Alaska Airlines is raising $1.5 billion in debt against its Mileage Plan frequent flyer program, which it expects to use in part to pay down the $900 million in Hawaiian Airlines debt it’s taken on as part of acquiring the Honolulu-based carrier.
- Mileage Plan is now controlled by a Cayman Islands subsidiary, AS Mileage Plan IP Ltd.
- It’s able to borrow against the program’s future revenue streams, primarily from Bank of America but also from other partners (like Cartera Commerce which runs the shopping portal, Rewards Network which runs Dining, and Bilt which offers points transfers).
Last month, JetBlue announced a big deal to raise cash against its frequent flyer program and the stock tanked. In a day so far where the markets are flat, Alaska stock remains up sharply.
Hawaiian Miles will transfer 1:1 into Alaska at will in a matter of days. Alaska will offer reciprocal status matching with Hawaiian.

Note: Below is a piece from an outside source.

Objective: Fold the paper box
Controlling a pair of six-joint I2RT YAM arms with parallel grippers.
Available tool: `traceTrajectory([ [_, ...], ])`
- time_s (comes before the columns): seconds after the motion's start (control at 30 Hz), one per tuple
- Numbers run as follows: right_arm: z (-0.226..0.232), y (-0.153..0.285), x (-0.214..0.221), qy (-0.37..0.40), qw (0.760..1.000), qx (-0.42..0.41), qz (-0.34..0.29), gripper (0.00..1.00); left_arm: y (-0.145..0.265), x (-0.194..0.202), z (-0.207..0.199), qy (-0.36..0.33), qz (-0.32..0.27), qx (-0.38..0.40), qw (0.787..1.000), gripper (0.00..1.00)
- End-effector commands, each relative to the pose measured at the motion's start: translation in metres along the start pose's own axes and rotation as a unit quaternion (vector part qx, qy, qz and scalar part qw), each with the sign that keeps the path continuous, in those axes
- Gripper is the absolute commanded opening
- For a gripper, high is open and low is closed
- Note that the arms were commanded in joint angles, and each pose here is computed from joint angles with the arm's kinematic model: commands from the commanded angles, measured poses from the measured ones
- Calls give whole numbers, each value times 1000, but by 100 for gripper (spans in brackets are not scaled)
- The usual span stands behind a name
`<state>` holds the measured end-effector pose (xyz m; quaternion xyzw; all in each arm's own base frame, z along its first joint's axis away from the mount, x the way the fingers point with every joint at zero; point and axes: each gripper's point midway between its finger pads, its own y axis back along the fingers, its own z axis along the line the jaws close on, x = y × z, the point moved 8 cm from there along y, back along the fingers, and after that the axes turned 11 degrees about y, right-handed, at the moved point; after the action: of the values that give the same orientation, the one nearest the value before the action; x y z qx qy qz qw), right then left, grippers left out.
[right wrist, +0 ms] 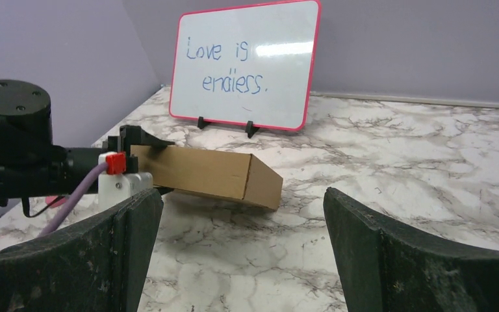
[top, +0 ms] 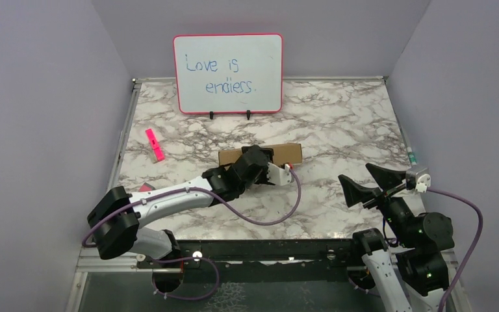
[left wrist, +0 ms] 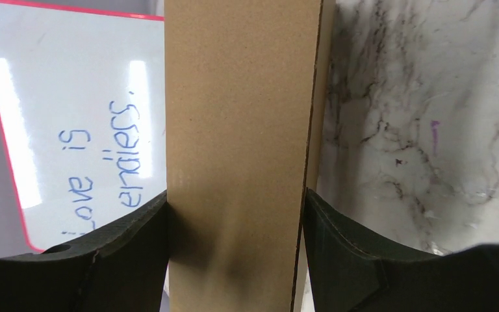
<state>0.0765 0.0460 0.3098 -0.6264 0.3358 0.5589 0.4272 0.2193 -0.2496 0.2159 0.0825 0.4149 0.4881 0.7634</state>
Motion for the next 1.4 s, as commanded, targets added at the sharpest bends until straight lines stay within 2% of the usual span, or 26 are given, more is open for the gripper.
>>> traceTrajectory([
  [0.0,1,2,1,4,1000,-3,-5,100,8,-14,21,-19,-88,-142,986,44],
  [0.17,1,1,2,4,1000,-3,-5,100,-5,9,-20,-44,-95,-83,991,46],
  [0.37,1,1,2,4,1000,-4,-5,100,-5,24,-61,-56,-72,-41,995,64],
  [0.57,0,1,2,5,1000,-4,-4,99,5,19,-71,-47,-67,-9,997,81],
  [0.77,0,1,3,5,1000,-2,-3,99,14,11,-83,-44,-83,62,994,97],
  [0.93,-1,-1,3,4,1000,0,0,99,20,4,-93,-14,-100,126,987,99],
  [1.07,-1,-2,5,3,1000,3,5,99,22,-6,-89,35,-115,122,985,99],
  [1.2,-3,-4,6,1,1000,7,10,99,4,-5,-51,156,-105,61,980,99],
  [1.37,-4,-5,6,-2,1000,16,14,99,-11,14,14,326,-95,-3,940,99],
])
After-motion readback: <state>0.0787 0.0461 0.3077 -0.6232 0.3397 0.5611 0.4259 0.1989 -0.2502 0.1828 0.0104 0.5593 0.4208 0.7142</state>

And there’s a great opportunity to acquire credit cards from both carriers while the loyalty programs remain separate (and Hawaiian cardholders can transfer points to and from other members free, so if your friends and family get Hawaiian cards their points can end up in your Alaska account).
During the pandemic, United, American and Delta raised $6.5 to $10 billion apiece against their loyalty programs. Taking on debt against future co-brand credit card income streams was a much bigger play than pre-selling miles to bank partners during the financial crisis (structured as debt), which is the play Southwest Airlines engaged in during the pandemic era again.
In fact, Hawaiian Airlines had issued approximately $1 billion in senior secured notes against HawaiianMiles at both 5.75% and 11%. Alaska sees the opportunity to lower its borrowing cost here – Mileage Plan is going to be even bigger going forward.
It would be interesting to know how much value is created by having a borrower with a higher credit rating replacing the other higher interest debt. 11% notes seem quite high.
What could possibly go wrong? OK, that’s a rhetorical question. Once the airline has money in hand, it has much less incentive to maintain the value of your points.
Speaking of.Hawaii, long-time mutual acquaintance Charles/Chuck Blaisdell (cblaisd) died of cancer. May he rest in peace and condolences to his family.
@GUWonder I did hear that very sad news 🙁 Chuck was the original FlyerTalk senior moderator with me, to which Carol and Brian Cohen were later added.
Debt is quite the opposite of a “windfall”!! You need to study economics 101. Debt is not free money or an unexpected financial gain.
Here’s a brief explanation:
1. Repayment obligation: Unlike a windfall, which typically refers to unexpected income or assets you get to keep, debt must be repaid.
2. Interest costs: Debts accrue interest, meaning you end up paying back more than you borrowed.
3. Financial burden: Debt creates a financial obligation that can strain your budget and limit future financial flexibility.
4. No increase in net worth: While debt may provide temporary liquidity, it doesn’t increase your overall net worth since it’s balanced by an equal liability.
5. Risk: Taking on debt involves risk, especially if your ability to repay changes due to unforeseen circumstances.
This is nothing more than debt collateralized by future revenues from the selling of miles, i.e. prepaid travel, backed by a contract.
The program itself (without the airline) is worthless and unsellable: see what happened to Aeroplan etc.
Mileage programs need to be regulated at a minimum by SEC requirements so that the debt is not just a promise but an obligation. Where does this debt fall as far as repayment in case of bankruptcy? Are the holders of the debt instruments out of a lot of their money if the airlines decide to devalue their mileage programs to a point where people no longer participate to any great degree? Mileage programs are no longer freebies and need to be treated in a different way. Investors need to have hard facts about the risk. I know, any careful investor would steer clear of all airlines.
They are already ripping off their program members charging more than American for partner awards in Prem cabins.Might as well go all out full throttle Delta style charging 500 k per award each way and making back their outlay quicker with the Alaska cultists who never complain no matter what they do
Shut your damn mouth, GU. Chuck hated you with a passion. He wanted you banned a long time ago, and you know it.
Christmas Ghost should know that it is no skin off my back and not news to me. Cblaisd was suffering for quite some time, and it got much worse this year. There is sadness to be found in such suffering. And his loved ones and other acquaintances also deserve condolences regardless of how he felt about anyone.
Has Hawaiian seen a big increase in credit card applications for its loyalty program affinity card since the de facto acquisition by AlaskaAir came into sight?